Colonialism in Children's Media
While fighting against an evil empire has long been a staple of children's media, recent entries such as Steven Universe, Legend of Korra, Frozen II, and Tamora Pierce's Trickster duology tackle colonialism and its aftermath. What lessons are these stories teaching younger generations? What lessons SHOULD we teach? How does white saviorism affect these narratives? How can we center the colonized experience and explore the reclamation of power and identity in a way that's legible to children?


The End of Supernatural: What the Hell was That?
Supernatural and its fandom has had a huge impact on our media landscape and fandom history and culture. Let's look at the tension between the show's imagined audience and the reality of its largely female fanbase. How did SPN change the fan-creator relationship?
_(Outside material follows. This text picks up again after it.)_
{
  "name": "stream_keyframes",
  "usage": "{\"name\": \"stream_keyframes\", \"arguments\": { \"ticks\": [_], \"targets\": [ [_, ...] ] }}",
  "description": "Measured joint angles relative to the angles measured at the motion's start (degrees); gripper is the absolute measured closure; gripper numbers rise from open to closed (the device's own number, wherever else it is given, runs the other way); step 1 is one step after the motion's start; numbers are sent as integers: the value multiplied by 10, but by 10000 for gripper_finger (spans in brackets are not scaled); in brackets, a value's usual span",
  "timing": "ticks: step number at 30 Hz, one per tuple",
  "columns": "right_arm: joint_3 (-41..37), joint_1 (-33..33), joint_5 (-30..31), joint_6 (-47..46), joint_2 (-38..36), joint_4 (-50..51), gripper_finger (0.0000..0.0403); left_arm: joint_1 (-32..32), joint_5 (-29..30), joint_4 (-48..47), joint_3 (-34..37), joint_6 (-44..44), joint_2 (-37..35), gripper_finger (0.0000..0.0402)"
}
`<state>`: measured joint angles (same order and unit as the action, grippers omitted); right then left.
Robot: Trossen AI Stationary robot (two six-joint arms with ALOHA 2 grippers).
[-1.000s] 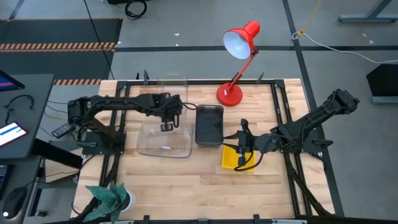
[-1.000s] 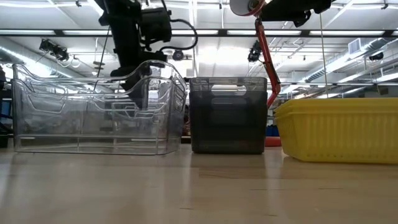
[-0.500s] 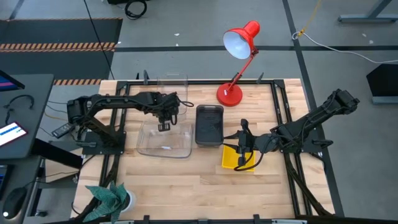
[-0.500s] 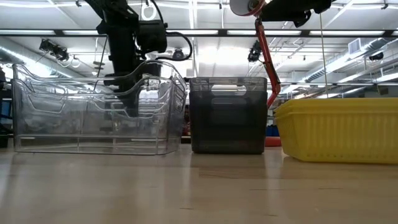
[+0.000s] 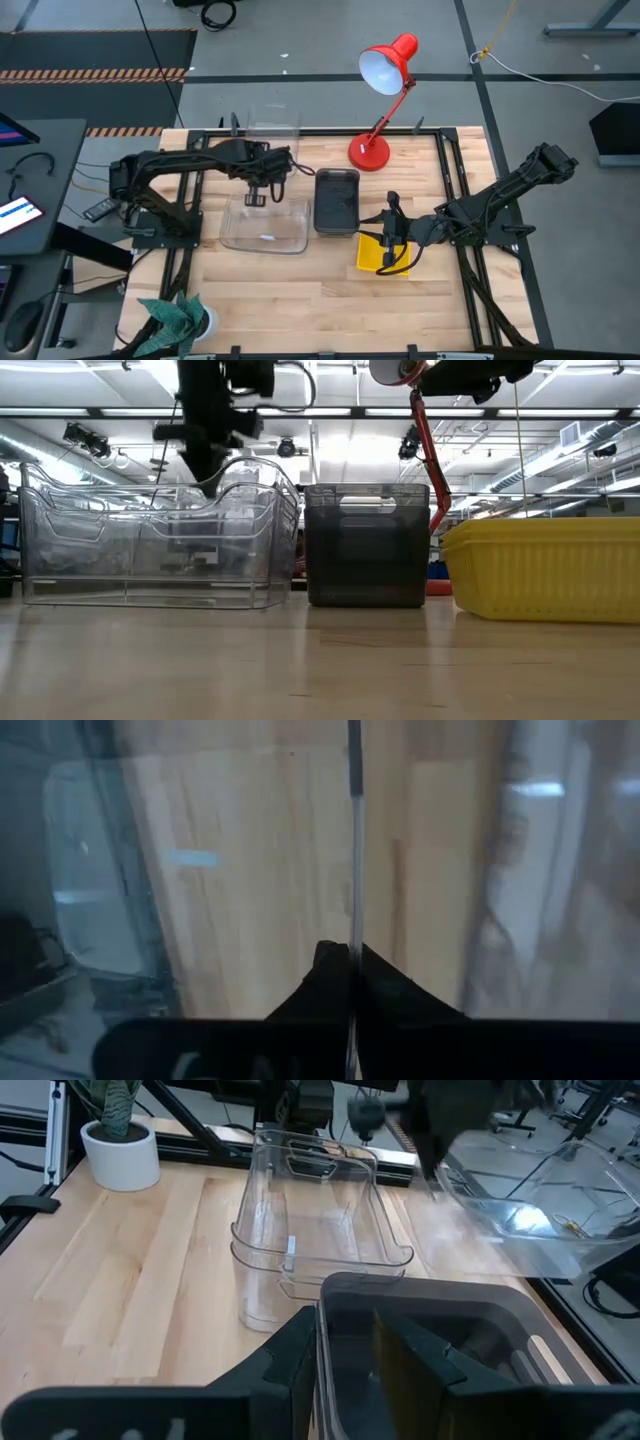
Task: Stack baskets by color
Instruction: Stack the top transparent bin on the stacked transparent bins
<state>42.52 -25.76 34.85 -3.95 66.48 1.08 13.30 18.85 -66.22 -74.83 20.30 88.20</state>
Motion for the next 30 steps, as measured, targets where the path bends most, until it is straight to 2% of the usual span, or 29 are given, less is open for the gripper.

How did the rise of Wincest affect shipping norms? How did Destiel change the conversation around queerbaiting? How did SPN affect the visibility of women and minorities in speculative media? Let's look back on The Road So Far!
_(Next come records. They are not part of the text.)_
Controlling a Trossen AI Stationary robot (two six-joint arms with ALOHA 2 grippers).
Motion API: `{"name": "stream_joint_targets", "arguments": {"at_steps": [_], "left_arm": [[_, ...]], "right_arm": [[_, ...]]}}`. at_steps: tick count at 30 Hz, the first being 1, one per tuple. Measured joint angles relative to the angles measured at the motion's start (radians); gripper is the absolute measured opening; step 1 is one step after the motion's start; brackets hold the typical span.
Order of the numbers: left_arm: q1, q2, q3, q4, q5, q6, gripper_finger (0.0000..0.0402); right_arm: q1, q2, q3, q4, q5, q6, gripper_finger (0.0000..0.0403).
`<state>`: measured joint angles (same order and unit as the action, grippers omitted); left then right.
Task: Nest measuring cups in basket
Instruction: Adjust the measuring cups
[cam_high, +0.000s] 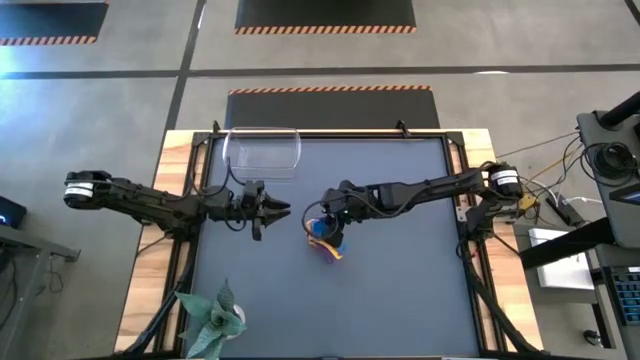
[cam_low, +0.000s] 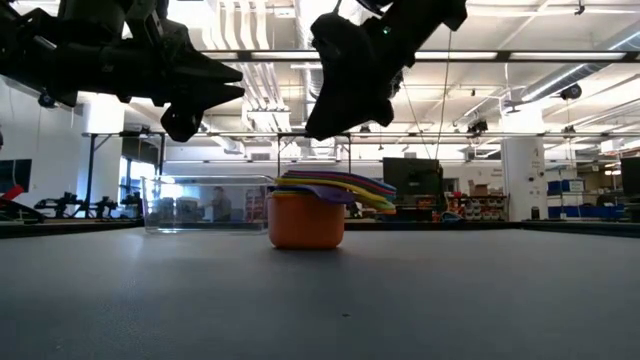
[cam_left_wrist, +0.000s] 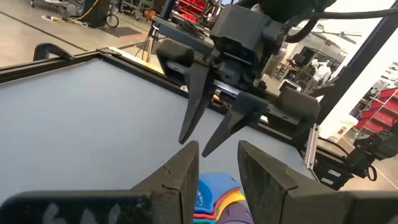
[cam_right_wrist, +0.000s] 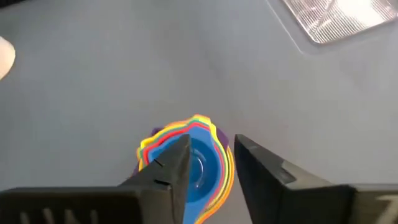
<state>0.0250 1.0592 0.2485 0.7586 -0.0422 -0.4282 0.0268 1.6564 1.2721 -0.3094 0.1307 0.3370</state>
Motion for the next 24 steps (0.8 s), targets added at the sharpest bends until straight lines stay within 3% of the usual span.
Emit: {"name": "stream_joint_targets", "arguments": {"at_steps": [6, 12, 18, 21, 24], "left_arm": [[0.000, 0.000, 0.000, -0.007, 0.000, -0.001, 0.0094], [-0.026, 0.000, 0.049, -0.068, -0.004, -0.017, 0.0094], [-0.160, 0.060, 0.294, -0.517, -0.064, 0.099, 0.0094], [-0.232, 0.150, 0.418, -0.753, -0.129, 0.123, 0.0094], [-0.281, 0.261, 0.509, -0.876, -0.131, 0.150, 0.0094]], "right_arm": [[0.029, -0.008, 0.032, -0.142, 0.000, -0.040, 0.0148], [0.034, -0.009, 0.032, -0.290, 0.011, -0.042, 0.0152], [0.032, -0.009, 0.025, -0.386, 0.131, -0.037, 0.0128], [0.031, -0.009, 0.021, -0.391, 0.132, -0.020, 0.0108], [0.039, -0.009, 0.020, -0.391, 0.109, -0.016, 0.0077]]}}
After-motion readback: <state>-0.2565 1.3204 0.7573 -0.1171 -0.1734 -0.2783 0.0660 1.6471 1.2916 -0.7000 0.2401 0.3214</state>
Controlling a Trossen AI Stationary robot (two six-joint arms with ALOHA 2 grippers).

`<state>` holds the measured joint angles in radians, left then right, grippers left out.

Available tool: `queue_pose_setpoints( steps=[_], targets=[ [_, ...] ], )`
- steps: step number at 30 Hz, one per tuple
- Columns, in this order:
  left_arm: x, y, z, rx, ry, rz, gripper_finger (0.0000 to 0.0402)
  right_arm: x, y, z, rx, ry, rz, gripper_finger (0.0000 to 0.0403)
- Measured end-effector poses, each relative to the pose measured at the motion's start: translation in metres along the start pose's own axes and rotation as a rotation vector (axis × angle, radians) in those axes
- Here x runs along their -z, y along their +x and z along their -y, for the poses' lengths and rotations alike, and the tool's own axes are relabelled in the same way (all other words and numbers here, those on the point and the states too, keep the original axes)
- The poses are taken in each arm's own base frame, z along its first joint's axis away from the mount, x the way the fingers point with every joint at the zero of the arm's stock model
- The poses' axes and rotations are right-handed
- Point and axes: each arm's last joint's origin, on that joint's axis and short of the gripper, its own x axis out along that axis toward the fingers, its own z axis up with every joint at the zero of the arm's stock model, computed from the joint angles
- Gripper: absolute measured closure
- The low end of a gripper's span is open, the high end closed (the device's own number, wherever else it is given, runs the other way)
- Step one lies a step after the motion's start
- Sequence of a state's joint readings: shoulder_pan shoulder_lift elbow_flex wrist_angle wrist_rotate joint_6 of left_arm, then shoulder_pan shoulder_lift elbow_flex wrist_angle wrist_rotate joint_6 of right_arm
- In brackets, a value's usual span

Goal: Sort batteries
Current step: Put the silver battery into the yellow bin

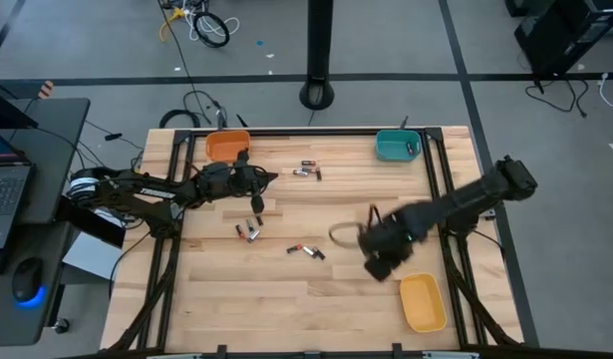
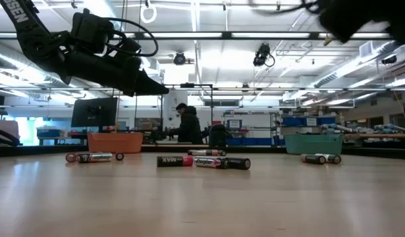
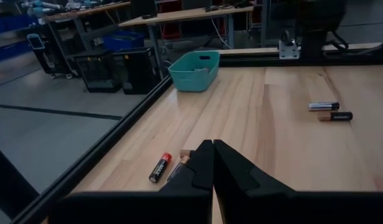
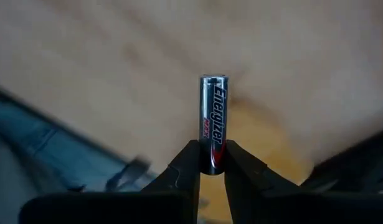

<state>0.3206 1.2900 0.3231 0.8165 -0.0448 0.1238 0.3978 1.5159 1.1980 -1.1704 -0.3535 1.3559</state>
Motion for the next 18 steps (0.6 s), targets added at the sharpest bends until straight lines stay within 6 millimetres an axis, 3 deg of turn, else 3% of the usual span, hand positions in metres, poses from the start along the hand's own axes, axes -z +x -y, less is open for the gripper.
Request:
queue_pose_setpoints(
  steps=[9,13,18],
  targets=[
    [0.000,0.000,0.000,-0.007,0.000,0.000,0.0389,0.077,0.027,-0.015,-0.030,0.268,-0.023,0.0342],
    [0.000,0.000,0.000,-0.011,-0.001,0.001,0.0389,0.089,0.040,-0.008,-0.001,0.373,0.023,0.0342],
    [-0.001,0.000,0.000,-0.014,-0.001,0.008,0.0389,0.087,0.062,0.002,0.022,0.429,0.036,0.0342]
  ],
)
Let's Do the Time Loop Again
Time loops are a tried and true staple of speculative fiction. From characters experiencing repeating loops in Russian Doll and Groundhog Day to the audience experiencing iterations over and over in Black Mirror: Bandersnatch, what makes time loops so popular? What narrative issues arise, and what storytelling anxieties do they address? Why does this trope endure, and what would we be excited to see happen with it in the future? (Or come back from the past!)
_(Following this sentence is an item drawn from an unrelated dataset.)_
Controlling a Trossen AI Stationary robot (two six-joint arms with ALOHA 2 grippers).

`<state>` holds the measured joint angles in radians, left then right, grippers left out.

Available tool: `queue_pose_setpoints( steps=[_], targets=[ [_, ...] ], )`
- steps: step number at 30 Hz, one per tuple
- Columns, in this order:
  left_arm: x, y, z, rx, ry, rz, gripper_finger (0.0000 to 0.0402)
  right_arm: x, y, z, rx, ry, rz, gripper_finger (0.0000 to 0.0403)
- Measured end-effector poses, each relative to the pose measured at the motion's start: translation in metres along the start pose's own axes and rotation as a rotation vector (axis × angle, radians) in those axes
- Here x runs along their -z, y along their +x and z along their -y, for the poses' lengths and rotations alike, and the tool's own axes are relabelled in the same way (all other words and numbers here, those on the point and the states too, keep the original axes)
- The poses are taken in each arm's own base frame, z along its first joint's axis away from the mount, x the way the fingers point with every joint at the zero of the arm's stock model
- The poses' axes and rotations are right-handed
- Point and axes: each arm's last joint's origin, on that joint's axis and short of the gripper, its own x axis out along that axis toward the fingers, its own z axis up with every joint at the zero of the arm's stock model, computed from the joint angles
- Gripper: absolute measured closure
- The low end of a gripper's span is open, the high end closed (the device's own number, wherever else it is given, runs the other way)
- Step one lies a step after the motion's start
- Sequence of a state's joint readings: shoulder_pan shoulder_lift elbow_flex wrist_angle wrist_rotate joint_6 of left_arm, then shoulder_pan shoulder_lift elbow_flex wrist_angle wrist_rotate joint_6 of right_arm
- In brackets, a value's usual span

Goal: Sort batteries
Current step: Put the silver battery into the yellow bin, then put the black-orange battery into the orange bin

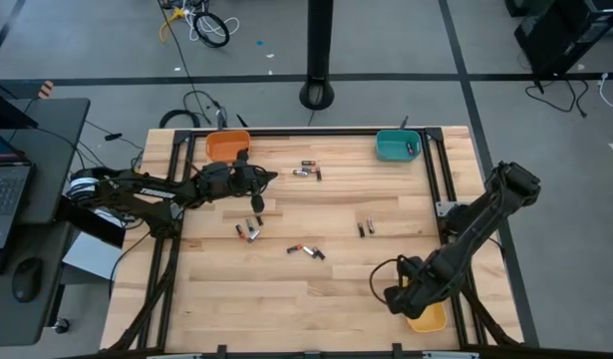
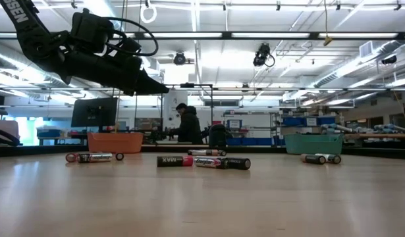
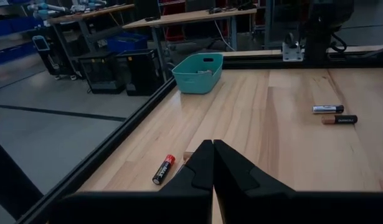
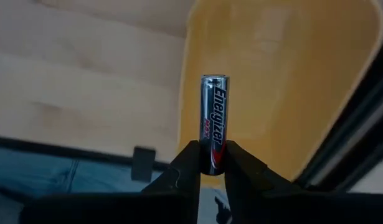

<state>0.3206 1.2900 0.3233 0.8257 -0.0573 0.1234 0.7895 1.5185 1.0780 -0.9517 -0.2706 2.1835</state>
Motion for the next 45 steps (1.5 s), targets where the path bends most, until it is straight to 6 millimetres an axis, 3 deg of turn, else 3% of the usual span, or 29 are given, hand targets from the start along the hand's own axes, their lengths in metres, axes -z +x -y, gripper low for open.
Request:
queue_pose_setpoints(
  steps=[9,23,30,40,45],
  targets=[
    [0.000,0.000,0.000,0.000,0.003,-0.001,0.0389,-0.018,0.041,0.012,-0.029,0.073,0.032,0.0341],
    [0.000,0.000,0.000,0.000,0.003,-0.001,0.0389,-0.027,0.059,0.028,0.024,0.115,0.064,0.0333],
    [0.000,0.000,0.000,0.000,0.003,-0.001,0.0389,-0.028,0.061,0.029,0.037,0.104,0.051,0.0320],
    [0.000,0.000,0.000,0.000,-0.003,-0.001,0.0389,-0.032,0.058,0.023,0.069,0.027,-0.048,0.0259],
    [0.000,0.000,0.000,0.001,-0.004,0.000,0.0389,-0.025,0.032,0.011,-0.007,-0.081,-0.114,0.0272]
  ],
)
Are Redemption Arcs Salvageable?
Kylo Ren, Loki, Snape: both media creators and fandom continue to indulge in redemption arcs for genocidal white men. Rather than sitting with the discomfort of liking problematic characters, we rush them to forgiveness and skip past the actual work of redemption. How do we return focus to those harmed? Why are the love of a woman or death after one good act used as shortcuts to forgiveness? Who gets to forgive? Is it possible to do redemption arcs responsibly in today's political climate?


Speculative Masculinities
The growing popularity of non-American media, the rise of remakes, and increasing diversity have brought new interpretations of masculinity to the forefront of our media experience. From the non-Western masculinity of The Untamed to Ruby Rhod's successful masculinity in The Fifth Element to the reinterpretation of Kirk, how does the availability of different modes of masculinity in speculative media expand our idea of what's masculine? Does a speculative context affect the limits of masculinity?



Fandom as a Way of Life



Identifying Publicly as a Fan
The AO3's Hugo win echoed all the way out to mainstream news, and more professionals than ever talk publicly about fanwork - their own and others'. Is identifying publicly with fandom still taboo for the average fan? How do we explain our world to the non-fans around us? How has connecting wallet and fan names affected those who dare? How has society's attitude towards fans and fannishness changed? What gendered, racist, and queerphobic assumptions continue to exist?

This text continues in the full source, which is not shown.